Blog Post #4: Exploring Research Interests

David Sanchez Venegas
3 min readJan 31, 2021

Passage:

“Dr Seward’s Diary

18 June. — He has turned his mind now to spiders, and has got several very big fellows in a box. He keeps feeding them his flies, and the number of the latter is becoming sensibly diminished, although he has used half his food in attracting more flies from outside to his room.

1 July. — His spiders are now becoming as great a nui- sance as his flies, and today I told him that he must get rid of them.

He looked very sad at this, so I said that he must some of them, at all events. He cheerfully acquiesced in this, and I gave him the same time as before for reduction.

He disgusted me much while with him, for when a hor- rid blowfly, bloated with some carrion food, buzzed into the room, he caught it, held it exultantly for a few moments be- tween his finger and thumb, and before I knew what he was going to do, put it in his mouth and ate it.

I scolded him for it, but he argued quietly that it was very good and very wholesome, that it was life, strong life, and gave life to him” (Stoker 100).

Science is an overarching field where the most brilliant minds come together to theorize and push humanity towards new paradigms. Intelligence plays a huge role in the novel Dracula by Bram Stoker. Stoker consistently introduces topics regarding science and hire thinking. Examples of these topics are language, history, new technologies, ecosystems, and evolution. As an Ecology major, I am choosing to focus on how Stoker engages with the scientific method and ideas regarding ecology in his novel for the basis of my topic.

The study of Ecology and ideas involved with the matter are portrayed as an underlying theme through the characters in Dracula. At one point in the novel, a major component in Ecology called the “food chain” is bluntly depicted in the notes of a Doctor. The passage I chose from the Dracula novel is this blunt depiction of the food chain. Dr. Sewards notes on a mentally ill patient is a perfect representation of how Stoker engages with ecosystems biology in the novel.

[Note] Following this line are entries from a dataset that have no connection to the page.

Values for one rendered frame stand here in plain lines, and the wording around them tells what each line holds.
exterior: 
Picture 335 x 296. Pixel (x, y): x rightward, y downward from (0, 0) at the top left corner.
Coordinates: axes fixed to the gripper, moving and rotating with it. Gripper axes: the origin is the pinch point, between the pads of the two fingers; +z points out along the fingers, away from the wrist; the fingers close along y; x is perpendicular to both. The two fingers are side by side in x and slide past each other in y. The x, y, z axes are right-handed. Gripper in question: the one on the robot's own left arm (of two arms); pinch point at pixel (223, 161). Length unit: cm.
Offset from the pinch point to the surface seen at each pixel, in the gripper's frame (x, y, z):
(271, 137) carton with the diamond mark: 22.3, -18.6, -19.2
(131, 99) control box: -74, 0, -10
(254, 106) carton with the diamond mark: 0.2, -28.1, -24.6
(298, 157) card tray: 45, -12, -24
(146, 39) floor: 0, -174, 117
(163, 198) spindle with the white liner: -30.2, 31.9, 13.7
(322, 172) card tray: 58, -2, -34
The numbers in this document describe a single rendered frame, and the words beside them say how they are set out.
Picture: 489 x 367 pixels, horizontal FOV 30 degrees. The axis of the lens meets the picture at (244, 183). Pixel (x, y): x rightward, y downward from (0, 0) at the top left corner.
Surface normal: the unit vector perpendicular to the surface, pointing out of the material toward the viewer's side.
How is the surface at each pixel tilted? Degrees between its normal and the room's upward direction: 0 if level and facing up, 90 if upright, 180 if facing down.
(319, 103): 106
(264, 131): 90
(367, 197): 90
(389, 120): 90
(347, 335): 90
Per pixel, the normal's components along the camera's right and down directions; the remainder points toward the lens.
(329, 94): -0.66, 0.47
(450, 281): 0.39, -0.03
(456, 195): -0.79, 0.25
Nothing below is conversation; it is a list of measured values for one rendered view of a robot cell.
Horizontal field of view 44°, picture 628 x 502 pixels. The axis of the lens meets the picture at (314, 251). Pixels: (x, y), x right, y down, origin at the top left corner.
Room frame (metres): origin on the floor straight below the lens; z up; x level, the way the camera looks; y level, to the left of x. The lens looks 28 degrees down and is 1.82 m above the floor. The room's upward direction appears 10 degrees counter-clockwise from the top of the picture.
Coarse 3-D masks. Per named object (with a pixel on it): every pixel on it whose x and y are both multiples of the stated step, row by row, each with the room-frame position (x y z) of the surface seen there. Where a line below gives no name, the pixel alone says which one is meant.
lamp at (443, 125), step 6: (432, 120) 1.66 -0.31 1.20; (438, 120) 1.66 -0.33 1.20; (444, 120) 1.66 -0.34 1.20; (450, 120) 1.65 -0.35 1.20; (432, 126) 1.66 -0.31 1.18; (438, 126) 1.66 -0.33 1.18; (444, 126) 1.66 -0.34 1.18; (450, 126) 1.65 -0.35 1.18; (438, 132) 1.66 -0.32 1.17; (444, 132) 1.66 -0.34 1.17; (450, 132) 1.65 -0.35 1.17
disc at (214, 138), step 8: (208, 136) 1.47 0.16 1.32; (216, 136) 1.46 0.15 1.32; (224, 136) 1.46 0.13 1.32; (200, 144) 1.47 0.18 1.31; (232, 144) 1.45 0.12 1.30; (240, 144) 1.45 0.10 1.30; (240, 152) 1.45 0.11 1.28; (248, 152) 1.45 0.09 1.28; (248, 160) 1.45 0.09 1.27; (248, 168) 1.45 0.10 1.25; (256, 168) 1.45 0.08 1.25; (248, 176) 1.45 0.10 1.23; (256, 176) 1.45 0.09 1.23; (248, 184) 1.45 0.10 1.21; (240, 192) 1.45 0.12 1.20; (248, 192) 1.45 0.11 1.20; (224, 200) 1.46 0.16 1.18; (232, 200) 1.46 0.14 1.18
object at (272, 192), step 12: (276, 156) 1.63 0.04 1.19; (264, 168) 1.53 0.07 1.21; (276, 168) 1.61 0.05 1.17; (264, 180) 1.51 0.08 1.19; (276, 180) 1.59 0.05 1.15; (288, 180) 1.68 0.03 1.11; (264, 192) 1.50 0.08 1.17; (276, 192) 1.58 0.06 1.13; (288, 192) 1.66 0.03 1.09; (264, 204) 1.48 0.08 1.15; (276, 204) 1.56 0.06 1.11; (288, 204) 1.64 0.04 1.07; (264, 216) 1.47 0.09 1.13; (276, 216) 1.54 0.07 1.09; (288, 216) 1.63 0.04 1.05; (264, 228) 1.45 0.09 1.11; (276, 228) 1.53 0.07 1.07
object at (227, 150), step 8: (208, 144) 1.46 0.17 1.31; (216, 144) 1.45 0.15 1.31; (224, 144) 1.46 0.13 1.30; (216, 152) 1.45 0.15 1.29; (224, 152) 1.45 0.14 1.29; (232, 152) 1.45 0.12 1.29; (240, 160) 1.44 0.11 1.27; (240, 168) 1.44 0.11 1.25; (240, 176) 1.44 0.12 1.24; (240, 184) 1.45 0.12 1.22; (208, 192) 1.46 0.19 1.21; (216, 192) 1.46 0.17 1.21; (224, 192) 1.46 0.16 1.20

In this passage, Dr. Seward is documenting a mentally ill patient who exhibits interesting behaviors. The patient collects flies, and once he had too many, he collected spiders to eat the flies. Once he had too many spiders, he collected birds and feed the spiders to the birds. Finally, the patient eats the birds because he believes that they “gave him life” (Stoker, 100). This idea of increasingly larger predators that eat each other is a perfect representation of the food chain in ecosystems biology. Food chains are pyramid-like diagrams that depict a hierarchy of predators, each of which holds a rank from smallest predator to most dominant. Each predator in a food chain needs each other to survive because they feed on each other. This is depicted by the patient stating how the birds he ate “gave life to him” (Stoker, 100). In a way, each predator on a food chain gives life.

I believe that Stoker is attempting to make the readers link the food chain depiction to Dracula and Jonathan Harker. Stoker is attempting to show in this passage that Dracula and Harker are both a part of a food chain, however, Dracula is the dominant predator at the top of the food chain because he is an undead Vampire while Harker is at the bottom of the food chain because he is only a human. I hypothesize that because Stoker portrays Dracula as a predator in a food chain, his primary goal is to make his readers sympathize with this antagonist. Stoker is attempting to show his readers that Dracula only kills people because he needs to in order to survive. Therefore Stoker is introducing the idea that Dracula is not intentionally evil.